ASSIGNMENT:
Write out exactly the lines of the entries below from the one holding "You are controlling" to the one holding "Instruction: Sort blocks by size", inclusive, and leave out all other lines.
..........
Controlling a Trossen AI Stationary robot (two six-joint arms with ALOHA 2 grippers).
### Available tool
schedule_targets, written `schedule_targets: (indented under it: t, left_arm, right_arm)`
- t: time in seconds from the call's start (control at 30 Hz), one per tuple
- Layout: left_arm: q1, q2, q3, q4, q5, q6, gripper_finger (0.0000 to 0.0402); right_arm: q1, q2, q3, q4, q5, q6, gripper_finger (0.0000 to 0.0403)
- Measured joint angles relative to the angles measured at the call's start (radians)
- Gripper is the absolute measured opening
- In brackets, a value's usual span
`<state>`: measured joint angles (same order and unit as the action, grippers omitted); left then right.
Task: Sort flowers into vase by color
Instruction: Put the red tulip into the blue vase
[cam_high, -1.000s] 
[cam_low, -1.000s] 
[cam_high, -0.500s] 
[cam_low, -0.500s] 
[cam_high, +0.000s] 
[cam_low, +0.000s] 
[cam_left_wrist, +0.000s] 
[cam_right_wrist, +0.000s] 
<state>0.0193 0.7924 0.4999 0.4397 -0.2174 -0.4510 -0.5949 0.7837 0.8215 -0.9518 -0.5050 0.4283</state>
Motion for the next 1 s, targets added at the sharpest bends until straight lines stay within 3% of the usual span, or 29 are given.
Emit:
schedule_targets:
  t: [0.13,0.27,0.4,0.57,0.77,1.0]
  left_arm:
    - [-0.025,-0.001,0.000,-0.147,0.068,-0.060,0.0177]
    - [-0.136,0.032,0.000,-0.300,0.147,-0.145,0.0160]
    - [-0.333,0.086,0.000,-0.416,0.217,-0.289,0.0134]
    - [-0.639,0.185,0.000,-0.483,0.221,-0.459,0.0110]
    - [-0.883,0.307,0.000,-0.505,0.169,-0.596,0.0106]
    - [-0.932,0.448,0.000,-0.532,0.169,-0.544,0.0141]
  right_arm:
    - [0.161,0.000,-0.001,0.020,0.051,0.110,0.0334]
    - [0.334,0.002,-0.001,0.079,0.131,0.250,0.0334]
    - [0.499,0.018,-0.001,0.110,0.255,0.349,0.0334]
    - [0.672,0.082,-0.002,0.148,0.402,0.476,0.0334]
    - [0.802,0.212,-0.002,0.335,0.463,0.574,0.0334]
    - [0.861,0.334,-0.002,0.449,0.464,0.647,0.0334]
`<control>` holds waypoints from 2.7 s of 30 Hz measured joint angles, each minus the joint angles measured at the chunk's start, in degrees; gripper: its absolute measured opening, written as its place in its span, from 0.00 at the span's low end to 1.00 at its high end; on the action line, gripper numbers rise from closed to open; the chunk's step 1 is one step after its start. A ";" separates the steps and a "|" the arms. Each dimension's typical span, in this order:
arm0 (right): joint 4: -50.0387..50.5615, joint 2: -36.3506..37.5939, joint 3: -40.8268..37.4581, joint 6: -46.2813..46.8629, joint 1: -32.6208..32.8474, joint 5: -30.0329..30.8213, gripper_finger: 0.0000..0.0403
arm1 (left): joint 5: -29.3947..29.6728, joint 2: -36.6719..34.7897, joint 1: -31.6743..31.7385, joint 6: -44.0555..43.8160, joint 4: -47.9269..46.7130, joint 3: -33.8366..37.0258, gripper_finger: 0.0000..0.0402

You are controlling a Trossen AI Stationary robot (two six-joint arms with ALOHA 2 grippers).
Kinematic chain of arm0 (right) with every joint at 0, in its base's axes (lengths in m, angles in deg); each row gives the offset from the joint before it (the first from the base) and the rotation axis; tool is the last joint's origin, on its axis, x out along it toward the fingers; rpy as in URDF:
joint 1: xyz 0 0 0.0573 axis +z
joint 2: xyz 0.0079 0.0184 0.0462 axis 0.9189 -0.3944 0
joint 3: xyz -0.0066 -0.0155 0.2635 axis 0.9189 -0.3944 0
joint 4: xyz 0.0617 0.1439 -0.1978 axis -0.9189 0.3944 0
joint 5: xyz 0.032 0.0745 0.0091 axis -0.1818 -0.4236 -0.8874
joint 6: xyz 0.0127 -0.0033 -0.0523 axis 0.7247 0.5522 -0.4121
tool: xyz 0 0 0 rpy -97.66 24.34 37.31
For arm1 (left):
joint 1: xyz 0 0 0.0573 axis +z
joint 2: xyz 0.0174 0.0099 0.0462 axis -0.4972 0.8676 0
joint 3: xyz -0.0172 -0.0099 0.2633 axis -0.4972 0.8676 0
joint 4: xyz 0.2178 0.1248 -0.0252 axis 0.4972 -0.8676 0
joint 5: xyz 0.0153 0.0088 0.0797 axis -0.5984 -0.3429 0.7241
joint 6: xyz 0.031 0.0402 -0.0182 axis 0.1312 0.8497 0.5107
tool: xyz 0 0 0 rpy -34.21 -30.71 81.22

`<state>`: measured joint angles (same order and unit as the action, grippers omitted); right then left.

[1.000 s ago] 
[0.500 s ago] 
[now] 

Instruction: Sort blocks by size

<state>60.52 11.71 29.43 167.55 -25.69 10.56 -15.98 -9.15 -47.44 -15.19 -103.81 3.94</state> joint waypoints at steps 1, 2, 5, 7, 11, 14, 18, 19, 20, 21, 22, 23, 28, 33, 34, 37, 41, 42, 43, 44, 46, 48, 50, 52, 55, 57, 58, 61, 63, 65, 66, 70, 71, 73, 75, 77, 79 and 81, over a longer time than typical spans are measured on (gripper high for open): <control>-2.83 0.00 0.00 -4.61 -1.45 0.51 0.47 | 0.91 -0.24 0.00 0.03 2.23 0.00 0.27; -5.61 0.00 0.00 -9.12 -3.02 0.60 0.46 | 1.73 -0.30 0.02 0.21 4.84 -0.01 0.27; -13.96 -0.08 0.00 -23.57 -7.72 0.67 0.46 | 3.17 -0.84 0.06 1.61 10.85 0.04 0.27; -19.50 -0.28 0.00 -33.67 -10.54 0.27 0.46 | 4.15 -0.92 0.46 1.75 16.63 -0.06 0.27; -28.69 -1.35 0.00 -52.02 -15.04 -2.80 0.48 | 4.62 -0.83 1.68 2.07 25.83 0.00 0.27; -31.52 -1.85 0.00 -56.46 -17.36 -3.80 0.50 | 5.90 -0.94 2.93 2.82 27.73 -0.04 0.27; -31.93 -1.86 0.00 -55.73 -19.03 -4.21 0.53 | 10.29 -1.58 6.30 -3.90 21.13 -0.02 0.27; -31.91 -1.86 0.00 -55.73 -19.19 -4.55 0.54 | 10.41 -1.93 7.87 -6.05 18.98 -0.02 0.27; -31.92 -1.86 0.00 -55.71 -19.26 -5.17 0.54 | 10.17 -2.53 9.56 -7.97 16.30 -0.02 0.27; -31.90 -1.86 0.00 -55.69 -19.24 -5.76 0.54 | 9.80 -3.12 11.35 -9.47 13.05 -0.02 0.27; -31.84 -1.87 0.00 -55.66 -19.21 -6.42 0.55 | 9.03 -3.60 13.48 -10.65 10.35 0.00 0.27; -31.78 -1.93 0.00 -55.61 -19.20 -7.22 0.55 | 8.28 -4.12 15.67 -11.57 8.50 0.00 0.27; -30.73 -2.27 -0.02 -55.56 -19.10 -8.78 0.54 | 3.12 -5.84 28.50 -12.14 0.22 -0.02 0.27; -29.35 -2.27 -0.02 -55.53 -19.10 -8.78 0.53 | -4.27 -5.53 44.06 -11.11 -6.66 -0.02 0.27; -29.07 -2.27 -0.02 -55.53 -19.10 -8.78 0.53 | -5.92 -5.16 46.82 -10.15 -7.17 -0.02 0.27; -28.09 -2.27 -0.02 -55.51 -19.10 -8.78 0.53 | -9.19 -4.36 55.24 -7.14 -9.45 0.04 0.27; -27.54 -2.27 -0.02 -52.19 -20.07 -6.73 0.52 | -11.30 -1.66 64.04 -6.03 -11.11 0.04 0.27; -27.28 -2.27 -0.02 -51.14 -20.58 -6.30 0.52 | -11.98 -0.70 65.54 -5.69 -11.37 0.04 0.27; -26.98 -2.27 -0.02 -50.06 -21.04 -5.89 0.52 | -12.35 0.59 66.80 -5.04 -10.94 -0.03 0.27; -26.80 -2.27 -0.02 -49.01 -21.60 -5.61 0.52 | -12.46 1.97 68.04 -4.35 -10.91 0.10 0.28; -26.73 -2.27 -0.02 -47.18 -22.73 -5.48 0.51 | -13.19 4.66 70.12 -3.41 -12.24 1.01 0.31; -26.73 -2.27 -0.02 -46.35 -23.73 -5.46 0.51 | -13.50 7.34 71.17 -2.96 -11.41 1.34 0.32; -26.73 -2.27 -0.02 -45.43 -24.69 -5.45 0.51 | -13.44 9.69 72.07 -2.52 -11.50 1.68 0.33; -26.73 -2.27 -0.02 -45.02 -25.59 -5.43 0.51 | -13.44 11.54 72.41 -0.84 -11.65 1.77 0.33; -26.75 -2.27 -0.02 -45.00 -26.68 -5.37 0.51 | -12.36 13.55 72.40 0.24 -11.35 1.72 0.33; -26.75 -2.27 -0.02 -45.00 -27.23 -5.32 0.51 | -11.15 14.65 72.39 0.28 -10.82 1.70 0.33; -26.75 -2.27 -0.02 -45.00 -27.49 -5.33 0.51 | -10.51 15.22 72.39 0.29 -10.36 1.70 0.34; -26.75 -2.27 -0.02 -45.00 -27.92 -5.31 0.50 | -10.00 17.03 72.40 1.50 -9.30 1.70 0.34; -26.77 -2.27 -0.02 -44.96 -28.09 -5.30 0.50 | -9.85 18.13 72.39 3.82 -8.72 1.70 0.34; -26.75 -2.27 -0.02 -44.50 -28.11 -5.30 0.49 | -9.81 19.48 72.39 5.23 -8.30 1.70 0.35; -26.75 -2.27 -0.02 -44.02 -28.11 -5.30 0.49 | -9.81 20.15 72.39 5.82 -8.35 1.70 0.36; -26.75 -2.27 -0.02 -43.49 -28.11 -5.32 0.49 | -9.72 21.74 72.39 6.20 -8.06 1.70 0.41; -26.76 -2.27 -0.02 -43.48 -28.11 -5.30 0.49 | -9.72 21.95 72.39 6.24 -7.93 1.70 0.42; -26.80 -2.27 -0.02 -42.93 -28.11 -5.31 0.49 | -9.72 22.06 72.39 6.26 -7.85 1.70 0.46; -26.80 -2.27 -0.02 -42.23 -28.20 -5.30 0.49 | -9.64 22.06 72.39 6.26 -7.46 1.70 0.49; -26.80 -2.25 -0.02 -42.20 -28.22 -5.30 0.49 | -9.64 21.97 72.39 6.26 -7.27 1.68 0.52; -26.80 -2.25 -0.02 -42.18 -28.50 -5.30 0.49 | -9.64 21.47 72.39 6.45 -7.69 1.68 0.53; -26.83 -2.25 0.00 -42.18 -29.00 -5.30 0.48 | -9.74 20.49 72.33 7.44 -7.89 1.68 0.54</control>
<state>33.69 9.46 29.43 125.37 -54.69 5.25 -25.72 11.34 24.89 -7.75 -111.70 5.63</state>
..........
PROBLEM SOLUTION:
You are controlling a Trossen AI Stationary robot (two six-joint arms with ALOHA 2 grippers).
Kinematic chain of arm0 (right) with every joint at 0, in its base's axes (lengths in m, angles in deg); each row gives the offset from the joint before it (the first from the base) and the rotation axis; tool is the last joint's origin, on its axis, x out along it toward the fingers; rpy as in URDF:
joint 1: xyz 0 0 0.0573 axis +z
joint 2: xyz 0.0079 0.0184 0.0462 axis 0.9189 -0.3944 0
joint 3: xyz -0.0066 -0.0155 0.2635 axis 0.9189 -0.3944 0
joint 4: xyz 0.0617 0.1439 -0.1978 axis -0.9189 0.3944 0
joint 5: xyz 0.032 0.0745 0.0091 axis -0.1818 -0.4236 -0.8874
joint 6: xyz 0.0127 -0.0033 -0.0523 axis 0.7247 0.5522 -0.4121
tool: xyz 0 0 0 rpy -97.66 24.34 37.31
For arm1 (left):
joint 1: xyz 0 0 0.0573 axis +z
joint 2: xyz 0.0174 0.0099 0.0462 axis -0.4972 0.8676 0
joint 3: xyz -0.0172 -0.0099 0.2633 axis -0.4972 0.8676 0
joint 4: xyz 0.2178 0.1248 -0.0252 axis 0.4972 -0.8676 0
joint 5: xyz 0.0153 0.0088 0.0797 axis -0.5984 -0.3429 0.7241
joint 6: xyz 0.031 0.0402 -0.0182 axis 0.1312 0.8497 0.5107
tool: xyz 0 0 0 rpy -34.21 -30.71 81.22

`<state>`: measured joint angles (same order and unit as the action, grippers omitted); right then left.

[1.000 s ago] 
[0.500 s ago] 
[now] 

Instruction: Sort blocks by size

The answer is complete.